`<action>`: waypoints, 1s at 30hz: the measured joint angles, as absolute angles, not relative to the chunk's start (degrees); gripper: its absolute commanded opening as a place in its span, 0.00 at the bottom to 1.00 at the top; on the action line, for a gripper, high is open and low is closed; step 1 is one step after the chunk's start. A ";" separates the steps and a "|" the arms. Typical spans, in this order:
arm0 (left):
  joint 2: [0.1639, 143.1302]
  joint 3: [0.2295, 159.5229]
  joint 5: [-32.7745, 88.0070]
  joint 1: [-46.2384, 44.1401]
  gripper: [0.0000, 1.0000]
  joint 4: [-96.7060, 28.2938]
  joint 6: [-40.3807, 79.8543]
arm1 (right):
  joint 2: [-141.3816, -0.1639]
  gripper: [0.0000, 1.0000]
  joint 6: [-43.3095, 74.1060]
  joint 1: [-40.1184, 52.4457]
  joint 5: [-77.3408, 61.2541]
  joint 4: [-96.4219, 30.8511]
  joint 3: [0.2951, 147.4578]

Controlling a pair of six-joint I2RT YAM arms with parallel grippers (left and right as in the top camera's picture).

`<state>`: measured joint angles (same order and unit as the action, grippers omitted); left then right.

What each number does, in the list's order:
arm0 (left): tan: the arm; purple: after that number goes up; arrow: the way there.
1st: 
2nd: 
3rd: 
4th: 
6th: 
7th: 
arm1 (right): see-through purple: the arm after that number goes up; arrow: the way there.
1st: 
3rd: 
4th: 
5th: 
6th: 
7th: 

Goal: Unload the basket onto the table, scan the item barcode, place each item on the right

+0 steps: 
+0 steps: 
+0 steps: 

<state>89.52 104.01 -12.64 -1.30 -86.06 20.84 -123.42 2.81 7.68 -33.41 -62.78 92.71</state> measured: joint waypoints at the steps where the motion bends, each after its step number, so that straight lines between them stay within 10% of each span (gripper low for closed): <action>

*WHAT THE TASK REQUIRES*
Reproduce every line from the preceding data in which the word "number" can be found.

*OUTPUT OF THE TASK*
What each number does, in the list's order:
arm0 (left): tan: the arm; purple: after that number goes up; arrow: the way there.
arm1 (right): see-through purple: the arm after that number goes up; arrow: the way there.
<state>89.52 104.01 -12.64 -1.30 -86.06 20.84 -123.42 2.81 7.68 -33.41 -62.78 92.71</state> measured: joint waypoints at the steps where the motion bends, each after its step number, so that straight lines between them stay within 10% of each span (gripper low for closed): <action>

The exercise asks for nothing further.